Guillaume de Malmesbury, dans son livre de Antiquitabus Glastoniae, publié par le savant Thomas Gale,dit aussi, d’après des monuments fort antiques, que l’ancienne église de Glastenbury fut bâtie par ceux qui jetèrent dans la Bretagne les premières semences de la foi. L’abbaye dont nous parlons était dans l’île anciennement appelée Avallona, ou l’île des Pommes, du mot breton aval, qui signifie pommes. C’est qu’il y avait là un grand nombre de pommiers, arbres qui étaient alors fort rares dans le pays. Douze frères, partis du nord de la Bretagne, vinrent chercher un établissement dans cette contrée. Le plus jeune, nommé Glasteing, se fixa dans l’île Avalona, qui de lui prit le nom de Glastenbury. On lit dans Guillaume de Malmesbury, loc. cit., qu’en 433, saint Patrice, ayant trouvé douze anachorètes, les rassembla dans un monastère qu’il bâtit auprès de l’ancienne église, et qu’il en fut le premier abbé. On a quelquefois confondu ce Saint avec l’Apôtre d’Irlande ; mais tous les écrivains de Glastenbury l’en distinguent, et s’accordent à dire qu’il mourut et fut enterré dans cette abbaye. La plupart des Saints illustres de la Bretagne qui florissaient avant l’arrivée des Saxons furent, dit-on, enterrés dans la même abbaye, ou du moins ils y vécurent quelque temps.

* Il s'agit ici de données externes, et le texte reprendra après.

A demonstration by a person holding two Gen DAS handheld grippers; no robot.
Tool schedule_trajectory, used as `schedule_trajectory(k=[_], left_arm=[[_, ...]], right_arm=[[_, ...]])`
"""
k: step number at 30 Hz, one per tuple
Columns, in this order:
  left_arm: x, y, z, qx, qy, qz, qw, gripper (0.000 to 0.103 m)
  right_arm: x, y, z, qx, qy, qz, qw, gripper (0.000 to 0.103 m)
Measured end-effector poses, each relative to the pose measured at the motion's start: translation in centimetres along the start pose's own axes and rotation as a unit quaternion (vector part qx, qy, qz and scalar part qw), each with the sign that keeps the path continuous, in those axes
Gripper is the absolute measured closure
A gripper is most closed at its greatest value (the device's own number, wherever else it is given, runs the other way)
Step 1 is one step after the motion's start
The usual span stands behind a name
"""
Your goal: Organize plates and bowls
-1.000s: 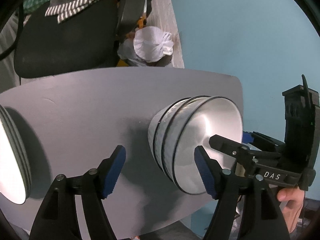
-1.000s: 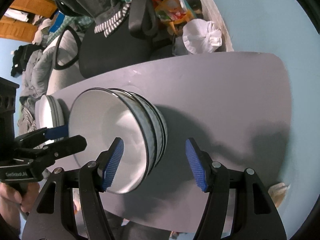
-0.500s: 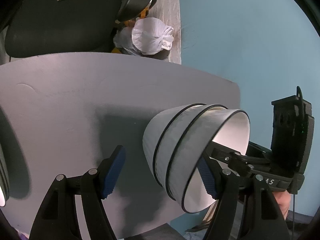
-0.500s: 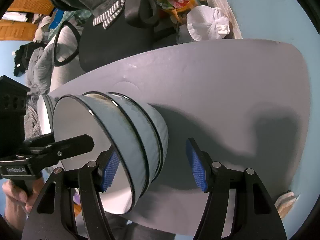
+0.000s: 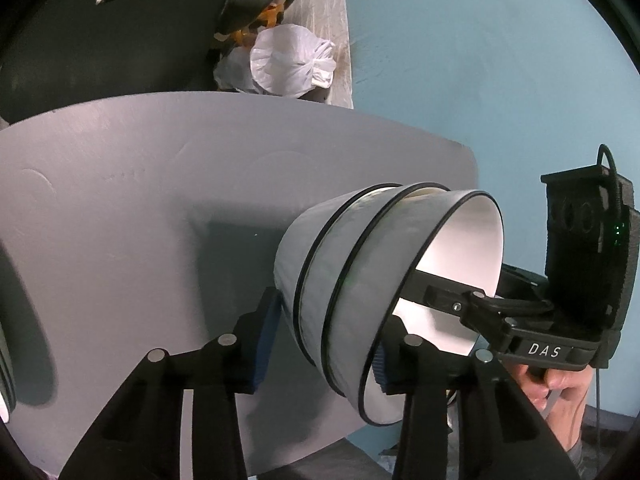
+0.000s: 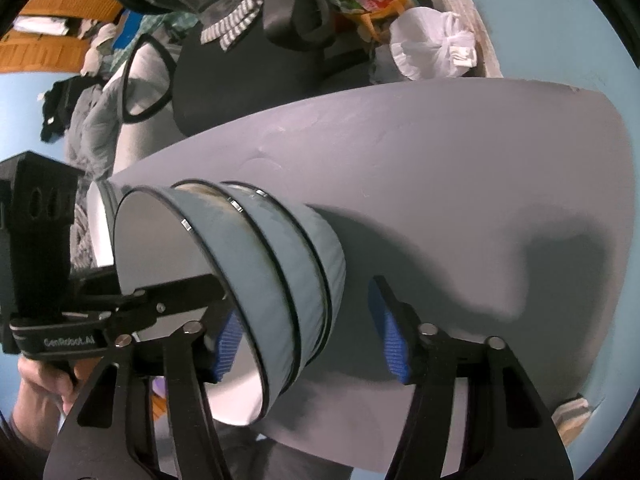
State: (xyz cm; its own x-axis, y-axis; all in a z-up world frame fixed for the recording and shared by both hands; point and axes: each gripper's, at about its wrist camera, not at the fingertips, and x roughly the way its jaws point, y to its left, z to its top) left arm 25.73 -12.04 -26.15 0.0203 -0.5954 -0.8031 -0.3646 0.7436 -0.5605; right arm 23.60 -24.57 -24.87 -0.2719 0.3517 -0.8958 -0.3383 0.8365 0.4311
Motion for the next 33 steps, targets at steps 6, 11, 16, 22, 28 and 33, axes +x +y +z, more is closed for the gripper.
schedule_trajectory(k=[6,11,16,22,28,33], left_arm=[[-0.4,-0.3,0.0,0.01,-0.007,0.016,0.9998,0.073],[-0.3,-0.6,0.1,0.016,-0.014,0.029,0.9994,0.074],[-0.1,-0.5,0.1,0.008,-0.02,0.027,0.9994,0.075],[-0.5,-0.5,-0.4,0.01,-0.021,0.031,0.9993,0.075],[-0.4,-0.4,-0.3,0.009,-0.019,0.034,0.9992,0.076],[-0.2,-0.5,-0.2,0.009,-0.02,0.036,0.9991,0.076]], right_arm=[[0.1,0.5,0.1,-0.021,0.0,0.001,1.0,0.059],[0.1,0.2,0.1,-0.017,-0.001,0.006,1.0,0.059],[0.1,0.1,0.1,-0.017,-0.004,-0.002,1.0,0.052],[0.0,0.4,0.0,-0.026,-0.014,-0.008,1.0,0.052],[0.0,0.4,0.7,-0.014,0.017,-0.005,1.0,0.062],[-0.3,0.6,1.1,-0.024,0.033,-0.017,0.999,0.071]])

Voici se qu’on lit dans les Annales de l’abbaye de Morgan (au comté de Clamorgan), publiées par Gale : « Lorsqu’on creusait, en 1191, un tombeau pour un moine, on trouva les os du roi Arthur, qui étaient d’une grandeur prodigieuse, avec cette inscription : Ci-gît l’illustre roi Arthur, enterré dans l’île Avallone. Au-dessus de son coffre, et dans le même tombeau, étaient les os de la reine Guenhavère, sa femme. Ces faits sont aussi rapportés dans l’histoire de Jean de Glastenbury. Cet auteur donne le détail des principales reliques que possédait son abbaye. On y voyait celles de saint Aïdan, de saint Céolfrid, de saint Boisil, de saint Benoît Biscop, de saint Oswald, etc., qui y avaient été apportées du nord de la Bretagne, lors des conquêtes du roi Edmond l’ancien ; celles de saint Valère, évêque et martyr, de saint Anastase, de saint Abdon et de saint Sennen, qui avaient été données par le roi Edgar ; celles de saint XXXXX, et à un grand nombre d’autres Saints. Il y avait aussi un fragment considérable de la vraie Croix. […] avait fait présent au roi Alfred, et que ce prince avait ensuite déposé dans l’abbaye […].
2) Le Père Caliter parle d’une vieille chappe conservée en Angleterre, où ce fait est représenté.